4, 6 & 7. Nashville, takes 1, 2, and 3. A false start at just over half a minute, a breakdown at 2 minutes 45 seconds, another false start at just under half a minute, but a single drama: a folk song.
8. New York, take 13. A breakdown at 1 minute 13 seconds, but there’s a lift in the music that hints at an undiscovered song. The guitarist and the organist walk around the singer, each circle they make wider than the next, but the harmonica says it all. The singing is stiff and false, with words missed and even mispronounced; it’s a botch. But almost imperceptibly the ground has been cleared.

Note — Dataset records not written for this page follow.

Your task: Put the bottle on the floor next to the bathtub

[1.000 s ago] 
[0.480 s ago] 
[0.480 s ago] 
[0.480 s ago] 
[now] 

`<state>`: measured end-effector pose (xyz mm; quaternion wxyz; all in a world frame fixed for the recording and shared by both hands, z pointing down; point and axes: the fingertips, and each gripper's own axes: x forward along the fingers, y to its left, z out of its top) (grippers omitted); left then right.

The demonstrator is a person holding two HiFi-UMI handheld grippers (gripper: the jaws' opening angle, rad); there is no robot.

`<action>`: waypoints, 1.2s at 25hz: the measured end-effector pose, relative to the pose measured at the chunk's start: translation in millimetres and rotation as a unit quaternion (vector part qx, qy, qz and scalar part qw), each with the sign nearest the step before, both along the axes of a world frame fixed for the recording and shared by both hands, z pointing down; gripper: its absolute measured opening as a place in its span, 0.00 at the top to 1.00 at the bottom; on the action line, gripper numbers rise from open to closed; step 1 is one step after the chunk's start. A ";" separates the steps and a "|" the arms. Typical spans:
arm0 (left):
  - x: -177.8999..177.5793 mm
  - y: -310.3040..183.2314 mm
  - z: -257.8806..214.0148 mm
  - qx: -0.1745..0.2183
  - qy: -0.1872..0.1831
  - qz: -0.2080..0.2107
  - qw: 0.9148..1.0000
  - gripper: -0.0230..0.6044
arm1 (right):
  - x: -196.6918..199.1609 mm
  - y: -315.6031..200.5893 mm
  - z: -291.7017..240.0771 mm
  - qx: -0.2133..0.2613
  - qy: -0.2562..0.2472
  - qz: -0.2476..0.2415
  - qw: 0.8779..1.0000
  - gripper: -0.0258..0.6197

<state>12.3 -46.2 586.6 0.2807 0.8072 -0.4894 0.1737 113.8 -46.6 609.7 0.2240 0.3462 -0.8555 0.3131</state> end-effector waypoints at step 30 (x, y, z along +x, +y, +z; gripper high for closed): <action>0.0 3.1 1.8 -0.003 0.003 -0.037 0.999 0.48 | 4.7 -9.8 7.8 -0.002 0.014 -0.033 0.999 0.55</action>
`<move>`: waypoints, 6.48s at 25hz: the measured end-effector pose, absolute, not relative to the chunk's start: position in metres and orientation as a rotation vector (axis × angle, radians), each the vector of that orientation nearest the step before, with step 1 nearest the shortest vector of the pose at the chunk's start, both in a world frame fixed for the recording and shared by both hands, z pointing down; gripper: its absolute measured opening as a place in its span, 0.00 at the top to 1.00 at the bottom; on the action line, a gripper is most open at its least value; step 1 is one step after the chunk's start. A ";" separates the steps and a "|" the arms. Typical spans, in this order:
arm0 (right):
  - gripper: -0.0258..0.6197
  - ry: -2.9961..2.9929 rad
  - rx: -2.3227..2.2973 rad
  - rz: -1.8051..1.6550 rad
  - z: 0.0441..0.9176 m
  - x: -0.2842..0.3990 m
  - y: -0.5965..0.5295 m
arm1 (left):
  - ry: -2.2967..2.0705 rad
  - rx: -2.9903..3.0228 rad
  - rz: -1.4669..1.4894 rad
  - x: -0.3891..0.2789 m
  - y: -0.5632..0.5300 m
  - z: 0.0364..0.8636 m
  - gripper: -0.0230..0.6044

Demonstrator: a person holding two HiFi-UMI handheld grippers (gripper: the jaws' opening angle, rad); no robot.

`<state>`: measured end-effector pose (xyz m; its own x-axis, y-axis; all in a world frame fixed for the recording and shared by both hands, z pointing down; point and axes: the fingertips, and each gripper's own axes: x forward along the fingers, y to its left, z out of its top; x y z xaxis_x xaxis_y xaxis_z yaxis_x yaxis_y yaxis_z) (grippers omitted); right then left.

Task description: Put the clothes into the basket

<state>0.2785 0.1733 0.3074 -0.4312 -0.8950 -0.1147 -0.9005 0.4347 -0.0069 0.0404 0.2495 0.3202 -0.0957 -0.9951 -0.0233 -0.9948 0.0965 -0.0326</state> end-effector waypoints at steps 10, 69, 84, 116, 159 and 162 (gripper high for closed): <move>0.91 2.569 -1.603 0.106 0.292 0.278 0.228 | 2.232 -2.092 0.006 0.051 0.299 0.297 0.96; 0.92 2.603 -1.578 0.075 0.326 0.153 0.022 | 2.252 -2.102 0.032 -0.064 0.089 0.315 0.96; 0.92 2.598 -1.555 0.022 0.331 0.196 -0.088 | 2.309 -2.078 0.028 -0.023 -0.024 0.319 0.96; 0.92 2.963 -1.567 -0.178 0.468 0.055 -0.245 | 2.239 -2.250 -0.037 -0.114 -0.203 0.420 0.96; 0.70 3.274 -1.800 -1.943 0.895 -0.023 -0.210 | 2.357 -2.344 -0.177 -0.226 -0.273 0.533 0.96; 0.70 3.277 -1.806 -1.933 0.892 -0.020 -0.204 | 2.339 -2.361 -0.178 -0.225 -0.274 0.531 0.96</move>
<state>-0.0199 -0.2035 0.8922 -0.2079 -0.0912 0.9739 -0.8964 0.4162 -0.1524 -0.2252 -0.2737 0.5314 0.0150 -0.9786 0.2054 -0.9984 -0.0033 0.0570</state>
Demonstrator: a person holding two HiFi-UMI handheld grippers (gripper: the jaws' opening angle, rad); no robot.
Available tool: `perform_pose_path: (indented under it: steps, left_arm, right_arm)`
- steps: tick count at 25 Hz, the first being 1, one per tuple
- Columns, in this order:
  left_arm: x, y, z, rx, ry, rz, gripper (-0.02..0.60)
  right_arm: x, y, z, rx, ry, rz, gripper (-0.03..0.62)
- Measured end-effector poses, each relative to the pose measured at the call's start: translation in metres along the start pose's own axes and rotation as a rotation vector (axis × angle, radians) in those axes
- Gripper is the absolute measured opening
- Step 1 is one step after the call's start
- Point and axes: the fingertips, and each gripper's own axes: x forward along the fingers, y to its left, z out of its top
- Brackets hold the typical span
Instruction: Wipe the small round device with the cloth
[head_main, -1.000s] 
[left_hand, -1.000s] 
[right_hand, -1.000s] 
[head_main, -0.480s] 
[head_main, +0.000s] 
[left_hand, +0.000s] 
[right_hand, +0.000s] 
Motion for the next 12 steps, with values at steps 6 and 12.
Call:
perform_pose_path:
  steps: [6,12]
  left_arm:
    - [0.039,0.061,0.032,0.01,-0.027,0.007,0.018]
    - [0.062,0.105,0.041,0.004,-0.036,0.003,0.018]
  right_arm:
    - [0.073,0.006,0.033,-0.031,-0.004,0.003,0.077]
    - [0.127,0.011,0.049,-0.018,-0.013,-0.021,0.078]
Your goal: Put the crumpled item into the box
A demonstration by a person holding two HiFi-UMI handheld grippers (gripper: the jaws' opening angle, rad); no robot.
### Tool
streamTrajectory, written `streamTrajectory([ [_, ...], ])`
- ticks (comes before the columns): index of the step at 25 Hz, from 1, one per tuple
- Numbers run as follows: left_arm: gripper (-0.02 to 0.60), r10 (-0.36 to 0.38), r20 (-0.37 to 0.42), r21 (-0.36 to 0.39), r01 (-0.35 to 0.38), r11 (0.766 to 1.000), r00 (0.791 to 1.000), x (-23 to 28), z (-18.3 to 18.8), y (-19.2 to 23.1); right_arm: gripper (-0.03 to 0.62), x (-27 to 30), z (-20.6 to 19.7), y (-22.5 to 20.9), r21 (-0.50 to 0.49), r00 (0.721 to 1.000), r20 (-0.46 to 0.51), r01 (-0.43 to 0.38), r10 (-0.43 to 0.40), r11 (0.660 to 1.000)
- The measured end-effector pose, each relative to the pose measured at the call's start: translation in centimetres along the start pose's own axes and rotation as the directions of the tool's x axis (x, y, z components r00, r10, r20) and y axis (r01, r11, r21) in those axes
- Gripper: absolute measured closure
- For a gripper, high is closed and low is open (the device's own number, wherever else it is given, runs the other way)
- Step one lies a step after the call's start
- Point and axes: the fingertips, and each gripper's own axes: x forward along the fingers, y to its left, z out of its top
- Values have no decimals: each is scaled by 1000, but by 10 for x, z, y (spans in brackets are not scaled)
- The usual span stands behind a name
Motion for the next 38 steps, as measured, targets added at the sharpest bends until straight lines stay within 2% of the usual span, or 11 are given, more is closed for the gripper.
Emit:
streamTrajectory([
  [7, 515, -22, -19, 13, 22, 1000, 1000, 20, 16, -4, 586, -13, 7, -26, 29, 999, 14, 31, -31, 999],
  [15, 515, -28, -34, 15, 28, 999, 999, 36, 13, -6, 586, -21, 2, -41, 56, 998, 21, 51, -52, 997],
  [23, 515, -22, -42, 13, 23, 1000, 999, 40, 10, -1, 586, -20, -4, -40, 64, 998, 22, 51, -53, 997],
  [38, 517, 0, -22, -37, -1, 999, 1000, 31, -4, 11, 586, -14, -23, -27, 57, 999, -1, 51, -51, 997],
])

9. New York, take 14. From the first half second, the song lifts off the ground and stays there. The sound is so gorgeous you can barely register the words the singer is singing, but the singer is now less a person with a text than pure body, a body subsumed wholly into the voice, which is clear, forceful, determined to get the story told.
10. New York, takes 9−12. Two minutes 17 seconds, slotted as a single track. After the nine minutes in which the song seemed to have wandered off to die, a new approach: the song taken even more slowly, but without any pretense that it has anywhere to go or anything to prove. There’s a hint of country music; then of a western ballad. Takes 4 and 5 had been so inflamed — this is elegiac, its motive regret. The next take barely sets the stage: you can see people putting props down here and there, with the feeling that one false move would break not only the mood but the song. “No, no, no,” Dylan says, then again, and then the song is edging away from the Sons of the Pioneers toward something richer, fuller, closer to My Darling Clementine — the movie, not the song.